_Exercise_
Among the records that follow, set down only the lines from the one containing "[outline] wooden door, per instance" to the one containing "[outline] black round pad, per instance", both included, exactly.

_Source data_
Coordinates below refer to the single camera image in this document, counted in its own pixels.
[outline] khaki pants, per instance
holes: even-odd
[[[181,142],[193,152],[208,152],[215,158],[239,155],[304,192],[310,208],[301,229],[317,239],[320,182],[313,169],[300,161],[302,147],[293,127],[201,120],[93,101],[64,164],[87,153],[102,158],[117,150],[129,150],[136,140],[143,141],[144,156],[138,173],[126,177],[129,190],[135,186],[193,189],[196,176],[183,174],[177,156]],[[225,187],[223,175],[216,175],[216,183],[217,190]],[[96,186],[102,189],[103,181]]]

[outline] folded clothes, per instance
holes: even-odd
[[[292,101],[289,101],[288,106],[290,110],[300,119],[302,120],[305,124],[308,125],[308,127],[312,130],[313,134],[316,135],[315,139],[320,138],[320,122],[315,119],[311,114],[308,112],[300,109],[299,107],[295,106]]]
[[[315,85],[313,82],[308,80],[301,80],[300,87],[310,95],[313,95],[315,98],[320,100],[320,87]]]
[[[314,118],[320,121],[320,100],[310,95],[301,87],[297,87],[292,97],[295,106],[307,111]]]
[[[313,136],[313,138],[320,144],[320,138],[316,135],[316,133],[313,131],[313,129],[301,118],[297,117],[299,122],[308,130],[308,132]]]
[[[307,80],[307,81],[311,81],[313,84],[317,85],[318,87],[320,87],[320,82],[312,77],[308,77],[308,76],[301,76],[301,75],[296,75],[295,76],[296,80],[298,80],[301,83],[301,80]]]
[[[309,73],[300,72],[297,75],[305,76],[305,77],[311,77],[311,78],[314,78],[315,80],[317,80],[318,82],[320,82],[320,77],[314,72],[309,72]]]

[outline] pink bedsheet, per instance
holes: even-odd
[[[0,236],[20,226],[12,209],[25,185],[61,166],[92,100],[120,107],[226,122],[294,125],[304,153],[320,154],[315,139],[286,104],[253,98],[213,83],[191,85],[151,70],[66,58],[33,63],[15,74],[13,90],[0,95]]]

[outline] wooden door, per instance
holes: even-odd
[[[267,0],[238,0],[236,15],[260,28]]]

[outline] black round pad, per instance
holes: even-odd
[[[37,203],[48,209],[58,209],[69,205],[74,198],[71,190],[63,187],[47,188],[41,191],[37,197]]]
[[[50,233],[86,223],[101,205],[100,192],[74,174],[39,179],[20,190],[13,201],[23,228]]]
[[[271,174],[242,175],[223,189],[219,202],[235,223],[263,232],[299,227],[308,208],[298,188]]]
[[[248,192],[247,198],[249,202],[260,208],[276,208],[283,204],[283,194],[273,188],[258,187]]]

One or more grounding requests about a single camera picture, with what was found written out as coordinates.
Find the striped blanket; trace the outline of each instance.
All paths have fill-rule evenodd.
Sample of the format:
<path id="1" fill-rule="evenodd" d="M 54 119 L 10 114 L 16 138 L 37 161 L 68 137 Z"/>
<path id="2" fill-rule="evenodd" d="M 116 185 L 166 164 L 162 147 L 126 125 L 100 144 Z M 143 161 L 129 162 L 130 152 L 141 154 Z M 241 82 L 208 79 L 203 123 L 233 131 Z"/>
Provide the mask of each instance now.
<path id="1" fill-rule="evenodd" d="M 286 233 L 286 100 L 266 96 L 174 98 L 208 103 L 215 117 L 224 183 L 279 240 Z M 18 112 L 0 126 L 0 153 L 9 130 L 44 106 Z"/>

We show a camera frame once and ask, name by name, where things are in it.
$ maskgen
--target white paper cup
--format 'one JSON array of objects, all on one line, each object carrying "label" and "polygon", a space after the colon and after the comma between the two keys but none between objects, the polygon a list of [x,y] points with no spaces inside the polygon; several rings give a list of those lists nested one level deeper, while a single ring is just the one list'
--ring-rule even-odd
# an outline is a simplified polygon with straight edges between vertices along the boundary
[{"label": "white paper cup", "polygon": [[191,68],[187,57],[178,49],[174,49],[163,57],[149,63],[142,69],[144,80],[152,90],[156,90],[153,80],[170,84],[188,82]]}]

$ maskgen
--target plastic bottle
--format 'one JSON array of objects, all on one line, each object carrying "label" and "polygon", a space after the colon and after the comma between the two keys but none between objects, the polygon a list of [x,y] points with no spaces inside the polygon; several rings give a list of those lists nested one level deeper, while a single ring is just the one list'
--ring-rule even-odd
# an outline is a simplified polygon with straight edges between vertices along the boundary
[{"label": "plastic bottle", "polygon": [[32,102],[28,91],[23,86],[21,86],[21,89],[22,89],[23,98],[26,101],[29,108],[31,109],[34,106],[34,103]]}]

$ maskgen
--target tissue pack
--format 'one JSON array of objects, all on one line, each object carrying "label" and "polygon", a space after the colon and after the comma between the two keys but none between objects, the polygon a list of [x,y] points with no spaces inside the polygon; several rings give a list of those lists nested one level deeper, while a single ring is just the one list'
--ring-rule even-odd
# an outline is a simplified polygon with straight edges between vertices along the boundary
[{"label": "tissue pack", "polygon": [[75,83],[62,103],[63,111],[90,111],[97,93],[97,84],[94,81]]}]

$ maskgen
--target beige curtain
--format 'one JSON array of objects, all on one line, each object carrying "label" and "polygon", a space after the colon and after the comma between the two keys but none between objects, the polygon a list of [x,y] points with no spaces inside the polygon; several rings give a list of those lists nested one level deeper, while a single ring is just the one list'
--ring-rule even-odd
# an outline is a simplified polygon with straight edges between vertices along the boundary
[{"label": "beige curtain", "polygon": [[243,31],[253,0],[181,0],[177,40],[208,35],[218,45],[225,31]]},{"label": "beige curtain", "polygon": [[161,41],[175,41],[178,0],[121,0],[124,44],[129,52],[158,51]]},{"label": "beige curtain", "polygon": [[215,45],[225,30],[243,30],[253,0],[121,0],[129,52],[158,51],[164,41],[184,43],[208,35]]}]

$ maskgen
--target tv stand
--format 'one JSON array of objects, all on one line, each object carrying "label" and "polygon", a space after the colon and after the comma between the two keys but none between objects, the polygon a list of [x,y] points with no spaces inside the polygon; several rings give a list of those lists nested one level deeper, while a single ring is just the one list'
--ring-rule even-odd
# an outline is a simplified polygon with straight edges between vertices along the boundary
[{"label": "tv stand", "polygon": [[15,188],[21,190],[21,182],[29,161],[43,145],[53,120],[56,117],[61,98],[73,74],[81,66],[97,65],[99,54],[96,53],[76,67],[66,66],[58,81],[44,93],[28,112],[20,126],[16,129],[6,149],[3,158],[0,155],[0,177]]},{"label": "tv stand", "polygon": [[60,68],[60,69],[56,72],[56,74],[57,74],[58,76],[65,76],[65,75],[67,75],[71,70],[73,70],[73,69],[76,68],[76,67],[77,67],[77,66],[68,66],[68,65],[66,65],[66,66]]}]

_Result of this exercise_
[outline] wooden door, per instance
holes: even-odd
[[[267,0],[238,0],[236,15],[260,28]]]

[outline] black round pad, per instance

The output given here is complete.